File Name: variable and absorption costing .zip
Managerial Accounting. Absorption costing is the process of linking all production costs to the cost unit to calculate a full cost per unit of inventories. This costing method treats all types of production costs as costs of the product regardless of fixed cost or variance cost. It is sometimes called the full costing method because it includes all types of cost to get a cost unit.
Explain how variable costing differs from absorption costing and compute the unit product cost under each method. Describe how fixed manufacturing overhead costs are deferred in stock and released from stock under absorption costing. Prepare profit and loss accounts using both variable and absorption costing, and reconciled the two profit figures. Explain the effect of changes in production on the profit reported under both variable and absorption costing. Explain the advantages and limitations on both the variable and absorption costing methods. Explain how the use of JIT reduces the differences in profit reported under the variable and absorption costing methods. Two general approach are used for costing products for the purpose of valuing stock and cost of goods sold.
By Diksha Keni. Variable cost is the accounting method in which all the variable production costs are only included in product cost whereas Absorption costing is where all the absorbed costs are taken into account and under this method, all the fixed and variable production costs are deducted and then fixed and variable selling expenses are deducted. Variable costing is defined as an accounting method for production expenses where only variable costs are included in the product cost, whereas, Absorption costing includes all costs associated with a production process that is assigned to the units produced.
The marginal cost of an item is its variable cost. The marginalproduction cost of an item is the sum of its direct materials cost,direct labour cost, direct expenses cost if any and variableproduction overhead cost. So as the volume of production and salesincreases total variable costs rise proportionately.

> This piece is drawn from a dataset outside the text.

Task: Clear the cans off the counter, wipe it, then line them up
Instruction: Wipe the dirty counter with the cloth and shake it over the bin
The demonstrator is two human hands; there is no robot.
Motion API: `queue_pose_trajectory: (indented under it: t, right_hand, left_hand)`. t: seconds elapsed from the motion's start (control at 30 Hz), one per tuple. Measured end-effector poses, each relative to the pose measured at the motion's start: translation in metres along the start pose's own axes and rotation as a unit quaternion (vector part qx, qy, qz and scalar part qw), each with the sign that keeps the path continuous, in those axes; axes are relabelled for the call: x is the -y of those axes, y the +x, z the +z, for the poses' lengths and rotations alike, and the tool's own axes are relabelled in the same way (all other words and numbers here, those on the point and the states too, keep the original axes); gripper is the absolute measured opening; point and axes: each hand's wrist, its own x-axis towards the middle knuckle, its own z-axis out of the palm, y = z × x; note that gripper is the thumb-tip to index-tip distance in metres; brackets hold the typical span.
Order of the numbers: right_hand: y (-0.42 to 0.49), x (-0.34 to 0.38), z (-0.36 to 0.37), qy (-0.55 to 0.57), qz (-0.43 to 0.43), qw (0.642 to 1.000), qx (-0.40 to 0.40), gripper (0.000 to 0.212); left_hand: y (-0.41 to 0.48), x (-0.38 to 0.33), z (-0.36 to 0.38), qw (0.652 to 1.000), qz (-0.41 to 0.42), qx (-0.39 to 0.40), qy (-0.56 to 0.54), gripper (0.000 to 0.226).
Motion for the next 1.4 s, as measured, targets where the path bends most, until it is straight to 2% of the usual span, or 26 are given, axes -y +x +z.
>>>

Fixed costs, in contrast are cost that remain unchanged in a time period, regardless of the volume of production and sale. Marginal production cost is the part of the cost of one unit of productor service which would be avoided if that unit were not produced, orwhich would increase if one extra unit were produced.
Absorption costing is a method for accumulating the costs associated with a production process and apportioning them to individual products. Leave a Reply Cancel reply. There are four-step process involved in charging overhead cost to product or services: Overhead Allocation, Overhead Apportionment, Overhead Re-Apportionment and, Overhead absorption Rate also called Overhead Recovery. However, depending on the circumstances of the firm, it can get a little more complicated than this.